I Marquis of Tarifa
Fadrique Enríquez de Ribera (1476-1539)
Don Fadrique Enríquez de Ribera, the elder of the two sons of Don Pedro Enríquez and Doña Catalina de Ribera, was born in 1476. His father, Don Pedro, had been married in first marriage to Beatriz de Ribera, his mother Catalina's older sister, a marriage that had produced a son, Francisco, who was the main heir to the patrimony of the House of Enriquez de Ribera.. Lacking, therefore, don Fadrique prospects of receiving a substantial inheritance, he was quickly found a place in the Order of Santiago, taking the habit at the age of ten.. From 1490 he accompanied his father to the war of Granada where he was knighted by the ill-fated Prince Don Juanthe only son of the Catholic Monarchs.
From his library, which contained more than two hundred volumes - a considerable number for the time - it can be deduced that he must have been receiving a "modern" education with special emphasis on the classicsalthough all we know about her is that she was pupil of the famous humanist Pedro Mártir de AngleríaOn the other hand, he was a cultured man, with a complex and unusual intellectual horizon, which included, as the inventory of his library shows, from traditional pious works and Greco-Latin classics, to other works of full humanism such as the colloquies of Erasmus of Rotterdam or modern literature such as the Celestina, and even some that reflect a certain interest in magic, astrology and alchemy. On his death, he bequeathed this library to the monastery of the Carthusian monastery of Las Cuevas, which was dispersed during the disentailment.

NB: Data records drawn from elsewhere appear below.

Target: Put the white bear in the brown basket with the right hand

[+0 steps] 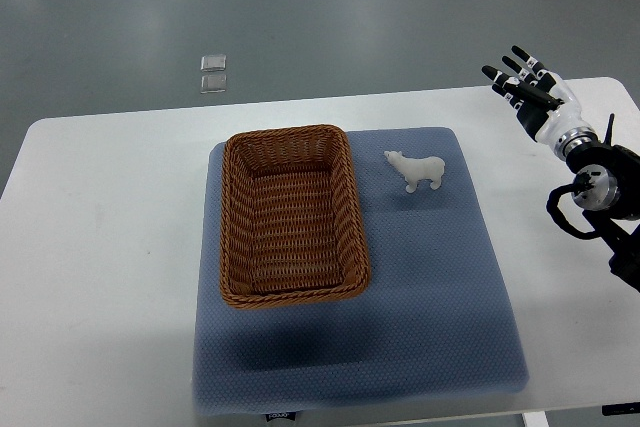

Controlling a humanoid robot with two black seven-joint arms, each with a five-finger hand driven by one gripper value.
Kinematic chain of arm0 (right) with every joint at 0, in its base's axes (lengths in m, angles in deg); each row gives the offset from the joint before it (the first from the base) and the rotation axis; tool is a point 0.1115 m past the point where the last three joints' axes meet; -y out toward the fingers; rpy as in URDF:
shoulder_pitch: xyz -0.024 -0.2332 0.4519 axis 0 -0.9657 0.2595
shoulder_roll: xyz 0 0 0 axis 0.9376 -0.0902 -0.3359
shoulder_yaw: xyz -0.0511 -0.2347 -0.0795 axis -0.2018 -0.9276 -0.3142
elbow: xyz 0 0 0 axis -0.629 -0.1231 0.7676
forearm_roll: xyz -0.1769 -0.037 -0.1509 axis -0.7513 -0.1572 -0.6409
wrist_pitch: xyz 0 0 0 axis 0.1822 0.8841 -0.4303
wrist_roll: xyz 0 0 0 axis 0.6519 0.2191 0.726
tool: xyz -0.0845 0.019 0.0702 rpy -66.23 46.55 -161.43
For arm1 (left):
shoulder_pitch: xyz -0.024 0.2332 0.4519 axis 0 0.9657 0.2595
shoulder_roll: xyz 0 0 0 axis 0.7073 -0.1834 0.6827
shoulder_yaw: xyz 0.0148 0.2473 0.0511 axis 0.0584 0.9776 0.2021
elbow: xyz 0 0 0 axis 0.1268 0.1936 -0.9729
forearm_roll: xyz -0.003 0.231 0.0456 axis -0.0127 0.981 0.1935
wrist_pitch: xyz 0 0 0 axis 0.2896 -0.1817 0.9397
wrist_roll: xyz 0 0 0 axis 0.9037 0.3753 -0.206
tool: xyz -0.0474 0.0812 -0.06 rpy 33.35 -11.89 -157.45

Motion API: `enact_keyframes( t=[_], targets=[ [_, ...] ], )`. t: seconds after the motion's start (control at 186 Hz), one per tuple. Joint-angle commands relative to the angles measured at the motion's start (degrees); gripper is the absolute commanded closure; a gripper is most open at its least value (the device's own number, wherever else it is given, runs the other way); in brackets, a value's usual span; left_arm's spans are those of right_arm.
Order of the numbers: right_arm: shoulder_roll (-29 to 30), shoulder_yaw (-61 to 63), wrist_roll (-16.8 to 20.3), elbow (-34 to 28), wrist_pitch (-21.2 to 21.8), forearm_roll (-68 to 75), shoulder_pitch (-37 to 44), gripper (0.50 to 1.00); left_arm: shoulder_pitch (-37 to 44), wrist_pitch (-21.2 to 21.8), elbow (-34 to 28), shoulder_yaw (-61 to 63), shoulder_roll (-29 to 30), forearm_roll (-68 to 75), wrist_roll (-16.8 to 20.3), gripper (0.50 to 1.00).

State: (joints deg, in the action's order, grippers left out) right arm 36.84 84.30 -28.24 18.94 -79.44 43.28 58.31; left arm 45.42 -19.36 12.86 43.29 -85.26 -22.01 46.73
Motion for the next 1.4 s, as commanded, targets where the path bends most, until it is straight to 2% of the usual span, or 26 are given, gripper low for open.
enact_keyframes(
  t=[0.0, 1.394],
  targets=[
    [0.10, 0.00, 0.00, 0.00, -0.06, 0.00, 0.01, 0.568, 0.18, 0.00, -0.14, -0.10, 0.00, 0.00, 0.00, 0.500],
    [0.71, -1.14, -0.08, -0.53, 1.00, -0.88, 0.27, 0.568, 0.27, 0.00, -0.05, -0.02, 0.00, -0.09, 0.00, 0.500]
  ],
)
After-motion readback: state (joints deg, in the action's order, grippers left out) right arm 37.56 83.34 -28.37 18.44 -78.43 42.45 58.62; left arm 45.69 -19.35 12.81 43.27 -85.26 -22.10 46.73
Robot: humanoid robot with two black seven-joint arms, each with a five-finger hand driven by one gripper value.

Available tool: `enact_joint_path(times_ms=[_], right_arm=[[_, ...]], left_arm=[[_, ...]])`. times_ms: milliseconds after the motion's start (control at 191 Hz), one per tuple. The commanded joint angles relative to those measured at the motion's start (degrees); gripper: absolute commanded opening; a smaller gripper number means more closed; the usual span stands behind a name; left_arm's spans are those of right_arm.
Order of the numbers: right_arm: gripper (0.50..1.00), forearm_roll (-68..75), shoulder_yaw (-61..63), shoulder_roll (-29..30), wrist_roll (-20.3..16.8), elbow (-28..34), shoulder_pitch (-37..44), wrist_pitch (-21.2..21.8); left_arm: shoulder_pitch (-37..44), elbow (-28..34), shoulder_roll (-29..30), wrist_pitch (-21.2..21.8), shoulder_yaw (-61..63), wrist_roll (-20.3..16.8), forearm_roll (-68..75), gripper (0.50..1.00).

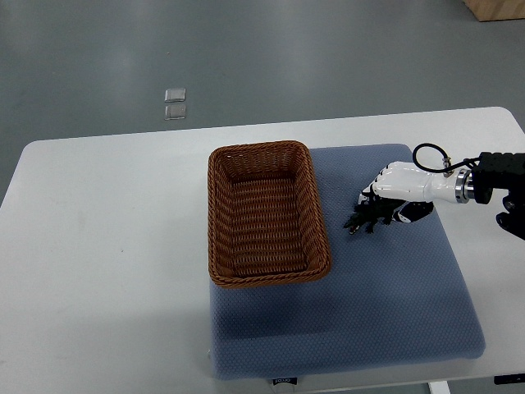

On 4 February 1492, on his return from the capture of Granada, his father, the Adelantado Don Pedro, died, which meant that the family patrimony of the Enriquez de Ribera family was divided up. Although the bulk of the estate passed to Don Francisco, the half-brother of Don Fadrique, his mother, Catalina de Ribera, excellent administratorHe then received a large estate which he was able to increase spectacularly so that, on his death in 1505, he was able to divide it equally between his two sons, an inheritance valued at just over twenty-five million maravedíes and that it was included two urban palacesone the Casa de Pilatos, for the eldest, don Fadrique and another, the Palacio de Dueñas, for the youngest, Don Fernando. Four years later, in 1509, Don Francisco died without succession. with which don Fadrique received a fabulous inheritance which included, in addition to numerous lordships such as Tarifa, Alcalá de los Gazules and Bornos, the almonas, i.e. the monopoly on the manufacture and sale of soap, an industry which, in the first half of the 16th century, expanded its market dizzyingly with the Sevillian monopoly on trade with America. In 1525, the Venetian ambassador, Andrea Navagero, estimated Don Fadrique's annual income at more than 11 million maravedis, i.e. his properties generated an annual income almost equivalent to the total value of what he inherited from his mother in 1505.
With the death of his stepbrother, not only his economic position changed, but also his social position, which became evident. in 1514 when it was created Marquis of Tarifa by Queen Juana.
The major event in his lifeAs he himself proclaims, among Jerusalem crosses, on the façade of his house, "4 days of August 1519 entered Iherusalem"was the pilgrimage journey he made to the Holy Land between 1518 and 1520. which we know in detail thanks to the diary he wrote himself on his return. In addition to the personal importance that this journey had for Don Fadrique, as a pilgrim seeking eternal salvation by collecting relics and accumulating indulgences, what is transcendental for the architecture of his palace and that of Seville is that it was a journey of great importance, crossing Italy on the way there and back, he was exposed to the best of Renaissance architecture. contemporary. On his return he established relations with genoese workshopsThe company acquired in successive purchases of the first marble samples of renaissance art seen in SevilleThe Marquis of Tarifa: tombs to honour the memory of his ancestors and architectural elements for the renovation of his palace. The impression made on his contemporaries by these marbles and their use to create new spaces for new forms of sociability made the 1st Marquis of Tarifa the introducer of the Renaissance in Seville and his palace into a noble residence that would serve as a model for the urban oligarchy to imitate.
On his death without legitimate descendants in 1539, he was succeeded by his nephew Don Per Afán de Ribera, who ordered that his free property be auctioned and that the proceeds be used for the building of the Hospital de las Cinco LlagasThe Renaissance work that is now the seat of the Andalusian Parliament, thus furthering, with his inheritance, the role he had played during his lifetime as an introducer of the Renaissance.